By mid July, all students will have started their internship. So far, eight have already started. Let's meet them!
North Carolina State University
Cleaning and Analysis of Collegiate Soccer GPS Data in HPCC Systems
Chris has been already been using HPCC Systems in his work on the Athlete 360 project, which is led by Dr Vincent Freeh, who is the Assistant Director of Undergraduate Programs & Associate Professor at NCSU. Chris's intern project leverages his knowledge of Python and SQL to build programs and a database that will support an athlete data monitoring platform for the Strength and Conditioning department. The plan is to collect GPS data with the help of the NCSU men's and women's teams which will be processed and analysed using HPCC Systems. Some examples of the data analysis he will perform include, typical movement patterns for certain drills or differences between positions, distances for typical efforts at different speeds and distance recorded in GPS data for a specific effort against a known distance
There are a number of other measurements Chris has his eye on which form part of a wish list to extend this work to find interesting insights into heart rate data for the athletes.
Chris will be mentored by our colleague Raja Sundarrajan (LexisNexis Risk Solutions, Software Engineer III) with co-mentoring from from the professor leading the Athlete 360 project at NCSU, Dr Vincent Freeh.
PhD Computer Science
Domain Based Common Words List Using High Dimensional Representation of Words
It's great to have Farah join the team again in 2019. Farah completed an intern project with us in 2018 to Implement equivalence terms for the Text Search Bundle. This project involved answering the question How similar does a term in a search request need to be to a term in the document to be considered a term match? The aim of this project was to provide the ability to automatically create equivalents for initialisms and acronyms. It also provides a means of applying a table of equivalents and the attributes to build that table from an open source thesaurus such as Moby. Farah presented about this project at one of our Community Tech Talk webcasts (Watch Recording / View Slides) and also entered a poster into our 2018 Technical Poster Contest 2018 which took place during our 2018 Community Day Summit. (See Farah's poster / Read the abstract).
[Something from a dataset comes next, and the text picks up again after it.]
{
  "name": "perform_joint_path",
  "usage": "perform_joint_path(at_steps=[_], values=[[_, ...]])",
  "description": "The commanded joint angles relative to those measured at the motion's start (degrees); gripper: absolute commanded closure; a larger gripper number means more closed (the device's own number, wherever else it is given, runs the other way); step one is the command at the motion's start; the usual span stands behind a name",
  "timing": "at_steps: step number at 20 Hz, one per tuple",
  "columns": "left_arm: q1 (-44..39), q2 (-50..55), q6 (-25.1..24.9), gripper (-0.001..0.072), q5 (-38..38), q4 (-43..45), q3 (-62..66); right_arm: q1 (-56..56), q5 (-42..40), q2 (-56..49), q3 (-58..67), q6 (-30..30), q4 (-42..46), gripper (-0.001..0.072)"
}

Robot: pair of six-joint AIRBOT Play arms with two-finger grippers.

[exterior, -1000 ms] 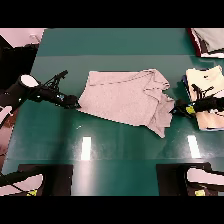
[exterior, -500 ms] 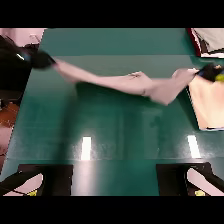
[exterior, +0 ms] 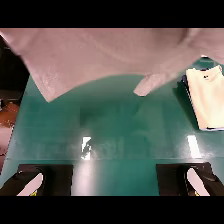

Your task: Fold the shirts.

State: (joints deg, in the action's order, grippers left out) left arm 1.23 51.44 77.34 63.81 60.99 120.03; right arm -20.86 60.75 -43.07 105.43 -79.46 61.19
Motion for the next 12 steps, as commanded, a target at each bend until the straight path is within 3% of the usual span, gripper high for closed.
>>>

The aim of her 2019 internship project is to use a text vectors bundle (CBOW) with HPCC Systems to find the common words for any datasets. Her project is based on the hypothesis that eliminating domain based common words will enhance the performance of the classification methods used as well as improve the results of topic modeling. The ability of HPCC Systems to massively scale-up and its fast distributed data storage will enhance the performance of the methodology.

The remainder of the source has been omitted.